**Exercise objective**
A copy is needed of each line in the records that has the word "provide".

Data entries
-------------------------
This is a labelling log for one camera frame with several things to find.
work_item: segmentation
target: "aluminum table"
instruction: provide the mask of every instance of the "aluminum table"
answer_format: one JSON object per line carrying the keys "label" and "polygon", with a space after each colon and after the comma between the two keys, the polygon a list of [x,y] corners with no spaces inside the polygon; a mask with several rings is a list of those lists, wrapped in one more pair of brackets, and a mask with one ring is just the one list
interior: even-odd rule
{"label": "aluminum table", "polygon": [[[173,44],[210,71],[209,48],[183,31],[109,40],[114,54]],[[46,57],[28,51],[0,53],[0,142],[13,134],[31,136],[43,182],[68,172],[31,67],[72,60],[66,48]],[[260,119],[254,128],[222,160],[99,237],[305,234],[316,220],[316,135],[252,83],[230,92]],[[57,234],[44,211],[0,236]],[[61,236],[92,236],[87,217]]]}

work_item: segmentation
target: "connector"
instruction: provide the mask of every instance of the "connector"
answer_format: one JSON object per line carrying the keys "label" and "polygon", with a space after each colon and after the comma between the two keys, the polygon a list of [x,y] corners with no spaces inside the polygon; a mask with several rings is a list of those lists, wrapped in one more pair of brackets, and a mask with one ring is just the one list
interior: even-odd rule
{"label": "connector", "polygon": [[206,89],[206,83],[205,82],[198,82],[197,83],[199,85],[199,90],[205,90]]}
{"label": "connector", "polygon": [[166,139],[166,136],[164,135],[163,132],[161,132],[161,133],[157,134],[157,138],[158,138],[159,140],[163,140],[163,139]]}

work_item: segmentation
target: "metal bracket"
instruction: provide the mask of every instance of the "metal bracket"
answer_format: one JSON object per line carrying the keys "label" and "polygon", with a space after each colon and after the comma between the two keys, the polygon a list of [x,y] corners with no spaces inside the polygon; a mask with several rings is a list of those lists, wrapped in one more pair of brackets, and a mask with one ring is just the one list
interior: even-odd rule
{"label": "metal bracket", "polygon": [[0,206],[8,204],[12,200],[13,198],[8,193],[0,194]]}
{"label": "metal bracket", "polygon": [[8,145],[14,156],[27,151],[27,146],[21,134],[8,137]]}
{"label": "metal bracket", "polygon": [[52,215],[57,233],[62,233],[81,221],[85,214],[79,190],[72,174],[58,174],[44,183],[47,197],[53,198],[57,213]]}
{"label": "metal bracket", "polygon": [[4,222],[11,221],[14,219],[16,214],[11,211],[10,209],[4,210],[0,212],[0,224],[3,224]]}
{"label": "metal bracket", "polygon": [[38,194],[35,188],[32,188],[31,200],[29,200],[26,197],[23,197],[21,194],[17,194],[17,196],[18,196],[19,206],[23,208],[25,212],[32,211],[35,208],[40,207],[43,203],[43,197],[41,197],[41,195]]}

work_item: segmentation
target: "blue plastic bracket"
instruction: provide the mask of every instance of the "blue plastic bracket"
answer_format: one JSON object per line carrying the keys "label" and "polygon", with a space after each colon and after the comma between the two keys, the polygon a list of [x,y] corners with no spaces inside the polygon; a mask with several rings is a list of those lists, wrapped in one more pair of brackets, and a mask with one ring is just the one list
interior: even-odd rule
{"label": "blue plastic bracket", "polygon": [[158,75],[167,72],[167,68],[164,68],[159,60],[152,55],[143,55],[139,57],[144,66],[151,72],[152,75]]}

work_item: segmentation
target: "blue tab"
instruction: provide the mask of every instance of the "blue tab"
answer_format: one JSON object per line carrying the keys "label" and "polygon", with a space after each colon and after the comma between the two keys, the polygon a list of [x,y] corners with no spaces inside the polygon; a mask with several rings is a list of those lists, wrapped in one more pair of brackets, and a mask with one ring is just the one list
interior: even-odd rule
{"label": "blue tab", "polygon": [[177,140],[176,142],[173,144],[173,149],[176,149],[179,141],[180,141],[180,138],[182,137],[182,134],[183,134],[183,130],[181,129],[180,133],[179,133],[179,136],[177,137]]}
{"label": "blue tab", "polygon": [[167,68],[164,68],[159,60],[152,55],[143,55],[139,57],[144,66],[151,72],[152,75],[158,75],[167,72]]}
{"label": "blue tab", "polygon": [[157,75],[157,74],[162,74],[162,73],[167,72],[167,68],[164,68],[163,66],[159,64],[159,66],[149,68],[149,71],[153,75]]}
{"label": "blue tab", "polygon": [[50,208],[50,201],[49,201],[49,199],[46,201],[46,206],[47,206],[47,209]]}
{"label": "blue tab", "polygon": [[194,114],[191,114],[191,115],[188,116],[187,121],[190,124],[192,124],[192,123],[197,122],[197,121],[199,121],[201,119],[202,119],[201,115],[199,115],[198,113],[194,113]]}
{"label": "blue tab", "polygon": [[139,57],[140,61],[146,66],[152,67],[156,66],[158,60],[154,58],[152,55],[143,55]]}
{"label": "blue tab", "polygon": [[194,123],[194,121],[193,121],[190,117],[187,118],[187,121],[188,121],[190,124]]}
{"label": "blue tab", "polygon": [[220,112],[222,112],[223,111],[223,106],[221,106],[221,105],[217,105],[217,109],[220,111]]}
-------------------------
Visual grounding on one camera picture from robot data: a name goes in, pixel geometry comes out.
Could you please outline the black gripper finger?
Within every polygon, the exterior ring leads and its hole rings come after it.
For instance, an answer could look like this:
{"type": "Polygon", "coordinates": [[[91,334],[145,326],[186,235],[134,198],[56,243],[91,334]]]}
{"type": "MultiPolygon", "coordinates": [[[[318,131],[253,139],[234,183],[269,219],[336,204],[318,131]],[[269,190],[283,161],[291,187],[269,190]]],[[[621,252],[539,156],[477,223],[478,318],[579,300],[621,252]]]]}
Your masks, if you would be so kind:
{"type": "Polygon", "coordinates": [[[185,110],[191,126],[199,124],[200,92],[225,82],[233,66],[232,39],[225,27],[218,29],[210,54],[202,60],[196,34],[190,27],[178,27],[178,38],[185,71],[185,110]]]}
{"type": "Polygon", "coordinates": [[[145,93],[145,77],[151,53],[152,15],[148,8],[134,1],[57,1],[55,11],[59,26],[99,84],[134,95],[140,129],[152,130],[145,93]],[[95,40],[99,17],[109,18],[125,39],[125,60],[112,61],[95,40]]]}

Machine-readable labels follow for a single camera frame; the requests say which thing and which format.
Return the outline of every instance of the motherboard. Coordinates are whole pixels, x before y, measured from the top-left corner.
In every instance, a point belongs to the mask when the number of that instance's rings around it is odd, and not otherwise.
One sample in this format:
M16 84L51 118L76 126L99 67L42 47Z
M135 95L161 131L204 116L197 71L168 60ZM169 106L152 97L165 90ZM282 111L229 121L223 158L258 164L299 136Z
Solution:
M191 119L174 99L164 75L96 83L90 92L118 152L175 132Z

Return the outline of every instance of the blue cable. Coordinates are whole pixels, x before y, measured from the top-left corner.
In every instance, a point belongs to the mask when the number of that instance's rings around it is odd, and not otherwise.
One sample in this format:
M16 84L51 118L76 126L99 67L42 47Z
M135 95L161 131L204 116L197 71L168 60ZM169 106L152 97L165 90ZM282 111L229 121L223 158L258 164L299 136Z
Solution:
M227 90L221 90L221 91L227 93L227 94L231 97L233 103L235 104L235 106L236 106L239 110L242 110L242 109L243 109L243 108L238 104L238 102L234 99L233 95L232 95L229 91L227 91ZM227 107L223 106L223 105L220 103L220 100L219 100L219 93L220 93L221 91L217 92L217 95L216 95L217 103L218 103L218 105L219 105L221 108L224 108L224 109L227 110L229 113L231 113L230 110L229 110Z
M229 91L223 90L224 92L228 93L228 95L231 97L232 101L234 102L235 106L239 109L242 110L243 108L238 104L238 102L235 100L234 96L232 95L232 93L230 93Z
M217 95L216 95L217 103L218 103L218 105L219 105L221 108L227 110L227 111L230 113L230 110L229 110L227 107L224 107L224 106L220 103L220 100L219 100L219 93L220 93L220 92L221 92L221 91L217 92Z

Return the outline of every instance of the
-------------------------
**Exercise result**
instruction: provide the mask of every instance of the "aluminum table"
instruction: provide the mask of every instance of the "connector"
instruction: provide the mask of every instance of the "metal bracket"
instruction: provide the mask of every instance of the "blue plastic bracket"
instruction: provide the mask of every instance of the "blue tab"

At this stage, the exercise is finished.